Exercise prompt: From the entries, copy every line that carries the string "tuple".

[Dataset items]
=== Begin Enclosure ===

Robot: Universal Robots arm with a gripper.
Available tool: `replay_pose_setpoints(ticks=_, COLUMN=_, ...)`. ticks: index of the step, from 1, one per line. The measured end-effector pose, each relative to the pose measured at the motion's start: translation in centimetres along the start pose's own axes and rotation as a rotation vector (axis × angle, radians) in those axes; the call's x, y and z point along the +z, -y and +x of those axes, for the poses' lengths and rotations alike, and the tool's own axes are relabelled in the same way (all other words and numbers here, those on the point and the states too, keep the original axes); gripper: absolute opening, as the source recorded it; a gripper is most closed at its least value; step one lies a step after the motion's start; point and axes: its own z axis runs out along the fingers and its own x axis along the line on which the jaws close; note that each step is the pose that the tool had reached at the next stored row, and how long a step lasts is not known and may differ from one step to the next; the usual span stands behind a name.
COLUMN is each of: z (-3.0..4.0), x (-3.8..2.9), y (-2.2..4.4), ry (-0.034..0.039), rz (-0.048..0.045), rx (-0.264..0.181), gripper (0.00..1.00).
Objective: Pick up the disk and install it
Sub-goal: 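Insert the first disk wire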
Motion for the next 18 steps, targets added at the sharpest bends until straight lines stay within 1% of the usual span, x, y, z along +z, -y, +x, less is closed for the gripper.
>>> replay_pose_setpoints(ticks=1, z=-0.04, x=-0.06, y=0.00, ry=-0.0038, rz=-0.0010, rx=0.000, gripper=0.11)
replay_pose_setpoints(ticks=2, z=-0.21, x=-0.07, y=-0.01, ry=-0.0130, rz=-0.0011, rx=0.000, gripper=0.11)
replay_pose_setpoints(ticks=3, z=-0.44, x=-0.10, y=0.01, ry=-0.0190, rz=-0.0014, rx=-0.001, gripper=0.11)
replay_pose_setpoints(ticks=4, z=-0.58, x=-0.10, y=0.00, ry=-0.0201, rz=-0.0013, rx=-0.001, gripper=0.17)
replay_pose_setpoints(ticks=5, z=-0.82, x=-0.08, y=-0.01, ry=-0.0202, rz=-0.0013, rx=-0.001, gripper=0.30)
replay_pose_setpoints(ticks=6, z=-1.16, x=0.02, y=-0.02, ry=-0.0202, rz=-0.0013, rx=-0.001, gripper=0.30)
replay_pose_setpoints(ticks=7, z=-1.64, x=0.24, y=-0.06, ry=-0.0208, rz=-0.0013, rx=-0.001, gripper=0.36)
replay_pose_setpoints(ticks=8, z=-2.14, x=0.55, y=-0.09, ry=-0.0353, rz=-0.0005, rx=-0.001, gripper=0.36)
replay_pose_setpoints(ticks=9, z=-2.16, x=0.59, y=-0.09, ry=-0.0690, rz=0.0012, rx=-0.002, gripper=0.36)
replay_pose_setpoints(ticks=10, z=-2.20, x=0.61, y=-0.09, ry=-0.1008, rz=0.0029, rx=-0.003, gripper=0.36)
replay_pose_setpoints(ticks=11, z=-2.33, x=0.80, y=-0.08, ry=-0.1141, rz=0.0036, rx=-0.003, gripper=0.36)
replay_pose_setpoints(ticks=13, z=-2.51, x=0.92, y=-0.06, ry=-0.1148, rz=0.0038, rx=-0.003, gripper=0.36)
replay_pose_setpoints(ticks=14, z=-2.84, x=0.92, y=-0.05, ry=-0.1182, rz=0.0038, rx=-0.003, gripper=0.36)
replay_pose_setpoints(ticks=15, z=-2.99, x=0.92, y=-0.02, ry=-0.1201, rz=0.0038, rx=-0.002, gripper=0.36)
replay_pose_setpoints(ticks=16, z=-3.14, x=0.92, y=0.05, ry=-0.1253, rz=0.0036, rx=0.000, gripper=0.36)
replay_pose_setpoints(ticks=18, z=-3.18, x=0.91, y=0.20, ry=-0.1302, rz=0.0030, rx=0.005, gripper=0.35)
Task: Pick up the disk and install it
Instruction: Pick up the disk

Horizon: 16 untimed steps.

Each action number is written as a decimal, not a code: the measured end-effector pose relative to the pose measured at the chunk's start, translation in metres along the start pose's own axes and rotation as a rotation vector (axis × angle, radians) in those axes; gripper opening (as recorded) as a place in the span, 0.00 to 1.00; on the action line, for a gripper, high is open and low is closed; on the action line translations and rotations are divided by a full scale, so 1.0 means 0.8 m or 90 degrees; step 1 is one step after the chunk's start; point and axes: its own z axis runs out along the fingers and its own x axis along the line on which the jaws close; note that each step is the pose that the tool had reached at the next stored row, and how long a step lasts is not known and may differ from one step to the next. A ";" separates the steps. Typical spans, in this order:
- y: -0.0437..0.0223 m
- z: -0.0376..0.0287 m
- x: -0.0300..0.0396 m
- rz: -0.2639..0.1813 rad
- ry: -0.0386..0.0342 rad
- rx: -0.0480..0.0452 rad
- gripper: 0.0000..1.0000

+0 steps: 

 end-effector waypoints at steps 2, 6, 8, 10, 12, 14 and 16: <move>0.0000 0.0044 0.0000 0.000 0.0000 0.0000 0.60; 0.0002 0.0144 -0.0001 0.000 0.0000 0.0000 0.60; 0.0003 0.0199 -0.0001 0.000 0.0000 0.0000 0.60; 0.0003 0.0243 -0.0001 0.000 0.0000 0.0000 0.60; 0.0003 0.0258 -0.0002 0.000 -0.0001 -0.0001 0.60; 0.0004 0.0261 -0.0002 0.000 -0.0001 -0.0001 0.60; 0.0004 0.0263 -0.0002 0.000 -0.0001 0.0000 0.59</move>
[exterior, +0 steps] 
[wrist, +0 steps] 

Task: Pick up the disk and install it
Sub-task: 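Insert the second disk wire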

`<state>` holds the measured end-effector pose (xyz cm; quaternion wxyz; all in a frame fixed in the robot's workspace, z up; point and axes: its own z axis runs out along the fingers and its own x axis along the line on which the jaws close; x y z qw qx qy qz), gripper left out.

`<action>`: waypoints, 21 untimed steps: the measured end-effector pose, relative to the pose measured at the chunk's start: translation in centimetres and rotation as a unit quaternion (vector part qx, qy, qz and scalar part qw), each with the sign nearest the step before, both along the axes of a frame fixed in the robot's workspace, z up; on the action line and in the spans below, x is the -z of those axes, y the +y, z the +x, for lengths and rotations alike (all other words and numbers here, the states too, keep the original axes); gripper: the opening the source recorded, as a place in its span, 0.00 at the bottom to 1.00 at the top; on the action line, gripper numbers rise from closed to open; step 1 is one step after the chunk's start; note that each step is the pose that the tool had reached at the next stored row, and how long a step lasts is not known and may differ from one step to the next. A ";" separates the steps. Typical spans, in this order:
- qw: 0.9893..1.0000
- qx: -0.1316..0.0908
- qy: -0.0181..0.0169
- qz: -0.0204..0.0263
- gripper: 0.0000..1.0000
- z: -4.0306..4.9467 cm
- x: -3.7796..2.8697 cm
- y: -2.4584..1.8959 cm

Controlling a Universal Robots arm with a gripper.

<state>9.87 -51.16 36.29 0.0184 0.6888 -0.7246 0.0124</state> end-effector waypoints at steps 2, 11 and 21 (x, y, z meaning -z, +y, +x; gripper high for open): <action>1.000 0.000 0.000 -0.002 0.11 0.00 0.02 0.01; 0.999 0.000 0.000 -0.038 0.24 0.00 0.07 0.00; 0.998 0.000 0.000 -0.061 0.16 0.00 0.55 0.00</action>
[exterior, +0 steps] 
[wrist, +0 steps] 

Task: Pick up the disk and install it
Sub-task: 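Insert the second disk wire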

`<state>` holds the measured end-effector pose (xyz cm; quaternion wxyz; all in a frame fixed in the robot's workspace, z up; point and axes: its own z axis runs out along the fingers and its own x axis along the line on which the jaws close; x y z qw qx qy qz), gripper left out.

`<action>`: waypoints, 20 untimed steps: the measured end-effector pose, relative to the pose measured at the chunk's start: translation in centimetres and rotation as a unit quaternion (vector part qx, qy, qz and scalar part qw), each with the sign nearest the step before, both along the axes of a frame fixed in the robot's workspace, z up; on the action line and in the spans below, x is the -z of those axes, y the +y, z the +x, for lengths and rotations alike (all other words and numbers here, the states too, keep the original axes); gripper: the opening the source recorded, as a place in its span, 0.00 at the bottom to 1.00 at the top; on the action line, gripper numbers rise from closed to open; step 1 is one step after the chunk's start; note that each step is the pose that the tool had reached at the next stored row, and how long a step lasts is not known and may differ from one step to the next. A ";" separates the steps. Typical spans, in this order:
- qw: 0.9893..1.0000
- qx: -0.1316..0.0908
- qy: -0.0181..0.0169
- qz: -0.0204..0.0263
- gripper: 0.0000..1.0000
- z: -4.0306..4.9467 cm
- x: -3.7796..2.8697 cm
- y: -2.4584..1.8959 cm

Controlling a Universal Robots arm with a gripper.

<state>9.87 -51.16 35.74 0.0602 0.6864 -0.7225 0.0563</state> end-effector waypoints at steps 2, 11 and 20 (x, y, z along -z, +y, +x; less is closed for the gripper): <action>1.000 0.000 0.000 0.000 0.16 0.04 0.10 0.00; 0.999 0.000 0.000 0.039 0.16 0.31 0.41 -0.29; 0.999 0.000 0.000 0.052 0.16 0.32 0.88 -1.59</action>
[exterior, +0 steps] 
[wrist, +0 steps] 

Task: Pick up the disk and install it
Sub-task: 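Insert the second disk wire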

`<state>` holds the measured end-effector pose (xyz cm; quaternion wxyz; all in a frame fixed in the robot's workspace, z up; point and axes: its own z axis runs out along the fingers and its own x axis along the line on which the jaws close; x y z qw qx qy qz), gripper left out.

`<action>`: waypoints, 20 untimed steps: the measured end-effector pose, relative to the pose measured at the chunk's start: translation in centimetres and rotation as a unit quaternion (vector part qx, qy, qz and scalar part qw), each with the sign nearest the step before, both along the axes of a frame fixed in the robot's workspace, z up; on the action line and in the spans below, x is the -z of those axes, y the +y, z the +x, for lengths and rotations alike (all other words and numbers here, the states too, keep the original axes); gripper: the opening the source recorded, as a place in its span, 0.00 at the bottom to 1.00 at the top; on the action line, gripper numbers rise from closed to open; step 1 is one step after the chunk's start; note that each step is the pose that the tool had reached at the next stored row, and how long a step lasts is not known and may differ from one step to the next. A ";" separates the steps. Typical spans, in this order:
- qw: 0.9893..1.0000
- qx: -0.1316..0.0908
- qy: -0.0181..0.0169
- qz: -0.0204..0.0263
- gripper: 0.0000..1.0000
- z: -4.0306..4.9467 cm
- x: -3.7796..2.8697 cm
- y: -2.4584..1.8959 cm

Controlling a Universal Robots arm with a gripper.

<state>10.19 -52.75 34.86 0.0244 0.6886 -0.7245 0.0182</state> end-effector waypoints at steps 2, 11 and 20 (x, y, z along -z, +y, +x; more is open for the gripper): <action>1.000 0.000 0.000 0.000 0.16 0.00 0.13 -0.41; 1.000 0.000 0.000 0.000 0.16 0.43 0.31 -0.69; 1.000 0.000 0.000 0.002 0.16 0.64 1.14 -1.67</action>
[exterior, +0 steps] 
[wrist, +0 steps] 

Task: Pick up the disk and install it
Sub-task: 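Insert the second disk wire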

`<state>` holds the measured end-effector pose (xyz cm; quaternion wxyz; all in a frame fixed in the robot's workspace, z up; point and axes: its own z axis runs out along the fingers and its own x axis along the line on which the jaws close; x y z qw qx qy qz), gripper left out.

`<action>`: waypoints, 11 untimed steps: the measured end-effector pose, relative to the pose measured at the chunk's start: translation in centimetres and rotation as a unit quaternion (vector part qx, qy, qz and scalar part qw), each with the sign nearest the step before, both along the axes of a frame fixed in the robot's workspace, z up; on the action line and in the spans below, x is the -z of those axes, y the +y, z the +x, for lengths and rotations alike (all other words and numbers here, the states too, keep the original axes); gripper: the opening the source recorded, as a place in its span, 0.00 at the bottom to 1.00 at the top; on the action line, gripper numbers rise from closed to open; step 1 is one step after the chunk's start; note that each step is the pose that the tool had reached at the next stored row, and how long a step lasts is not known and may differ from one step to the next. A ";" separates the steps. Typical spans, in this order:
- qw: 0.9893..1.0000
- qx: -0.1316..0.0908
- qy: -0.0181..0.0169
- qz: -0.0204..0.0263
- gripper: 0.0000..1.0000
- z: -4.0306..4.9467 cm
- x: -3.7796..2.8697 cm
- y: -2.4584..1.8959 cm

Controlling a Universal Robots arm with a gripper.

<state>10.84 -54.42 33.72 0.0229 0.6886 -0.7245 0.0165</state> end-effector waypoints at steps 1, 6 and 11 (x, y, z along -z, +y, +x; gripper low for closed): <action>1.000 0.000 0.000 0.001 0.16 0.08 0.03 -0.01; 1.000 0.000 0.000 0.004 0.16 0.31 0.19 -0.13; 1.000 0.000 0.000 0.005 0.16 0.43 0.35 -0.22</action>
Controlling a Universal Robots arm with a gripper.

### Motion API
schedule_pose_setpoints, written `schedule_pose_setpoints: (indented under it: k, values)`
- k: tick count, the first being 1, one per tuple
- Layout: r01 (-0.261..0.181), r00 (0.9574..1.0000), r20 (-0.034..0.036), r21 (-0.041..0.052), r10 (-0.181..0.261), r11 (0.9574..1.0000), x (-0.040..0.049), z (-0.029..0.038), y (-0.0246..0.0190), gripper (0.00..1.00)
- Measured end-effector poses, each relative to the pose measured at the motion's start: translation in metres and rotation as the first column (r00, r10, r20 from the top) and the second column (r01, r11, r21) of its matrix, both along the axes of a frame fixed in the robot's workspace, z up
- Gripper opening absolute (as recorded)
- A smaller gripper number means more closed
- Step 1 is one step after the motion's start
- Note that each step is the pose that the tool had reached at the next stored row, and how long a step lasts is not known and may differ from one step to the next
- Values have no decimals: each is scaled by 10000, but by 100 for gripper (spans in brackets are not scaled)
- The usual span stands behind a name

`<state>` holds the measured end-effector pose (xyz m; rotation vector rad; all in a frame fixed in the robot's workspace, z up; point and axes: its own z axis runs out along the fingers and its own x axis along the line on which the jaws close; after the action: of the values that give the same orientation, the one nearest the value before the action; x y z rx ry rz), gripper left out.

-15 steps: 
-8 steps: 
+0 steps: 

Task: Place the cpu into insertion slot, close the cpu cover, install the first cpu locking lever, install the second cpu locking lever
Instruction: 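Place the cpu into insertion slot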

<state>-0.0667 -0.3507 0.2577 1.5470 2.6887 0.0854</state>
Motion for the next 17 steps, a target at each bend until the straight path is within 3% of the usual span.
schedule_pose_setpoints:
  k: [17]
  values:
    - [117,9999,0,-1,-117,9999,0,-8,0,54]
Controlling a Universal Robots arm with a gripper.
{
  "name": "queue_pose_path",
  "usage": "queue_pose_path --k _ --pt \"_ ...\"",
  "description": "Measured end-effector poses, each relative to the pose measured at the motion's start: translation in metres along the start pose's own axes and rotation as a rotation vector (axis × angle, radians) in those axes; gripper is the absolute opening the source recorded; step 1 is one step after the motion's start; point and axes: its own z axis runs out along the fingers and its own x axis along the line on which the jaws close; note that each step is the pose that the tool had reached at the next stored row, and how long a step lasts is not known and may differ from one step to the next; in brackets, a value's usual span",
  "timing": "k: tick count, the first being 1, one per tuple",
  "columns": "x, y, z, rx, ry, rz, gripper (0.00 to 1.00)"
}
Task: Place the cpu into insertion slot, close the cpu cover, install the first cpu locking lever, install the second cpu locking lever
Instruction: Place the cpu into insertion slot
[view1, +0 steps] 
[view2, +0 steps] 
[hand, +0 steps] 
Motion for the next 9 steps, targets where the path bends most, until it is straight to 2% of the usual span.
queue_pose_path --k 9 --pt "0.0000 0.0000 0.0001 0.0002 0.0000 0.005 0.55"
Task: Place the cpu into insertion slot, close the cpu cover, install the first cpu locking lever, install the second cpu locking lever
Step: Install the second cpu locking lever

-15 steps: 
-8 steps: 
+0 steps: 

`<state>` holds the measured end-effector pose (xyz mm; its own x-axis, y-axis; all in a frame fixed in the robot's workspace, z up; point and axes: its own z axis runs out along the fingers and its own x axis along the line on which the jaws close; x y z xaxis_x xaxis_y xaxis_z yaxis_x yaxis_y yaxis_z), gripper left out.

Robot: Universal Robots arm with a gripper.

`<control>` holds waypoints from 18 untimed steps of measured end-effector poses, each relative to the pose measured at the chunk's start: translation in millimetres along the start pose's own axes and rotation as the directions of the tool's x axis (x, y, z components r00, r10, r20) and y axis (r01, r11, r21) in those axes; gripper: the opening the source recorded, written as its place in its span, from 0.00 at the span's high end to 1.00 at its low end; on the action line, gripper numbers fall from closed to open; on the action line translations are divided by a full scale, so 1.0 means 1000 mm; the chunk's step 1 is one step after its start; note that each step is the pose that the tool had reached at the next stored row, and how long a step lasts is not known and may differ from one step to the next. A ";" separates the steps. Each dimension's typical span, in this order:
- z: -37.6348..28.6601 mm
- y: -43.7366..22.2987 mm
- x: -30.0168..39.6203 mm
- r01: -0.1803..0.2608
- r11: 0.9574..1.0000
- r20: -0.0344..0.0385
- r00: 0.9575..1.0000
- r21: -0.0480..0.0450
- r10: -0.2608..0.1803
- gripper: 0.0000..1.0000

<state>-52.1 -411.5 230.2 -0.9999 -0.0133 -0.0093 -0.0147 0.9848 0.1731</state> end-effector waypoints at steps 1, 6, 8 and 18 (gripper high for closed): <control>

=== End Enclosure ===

Response to this exercise:
- k: tick count, the first being 1, one per tuple
  "timing": "k: tick count, the first being 1, one per tuple",

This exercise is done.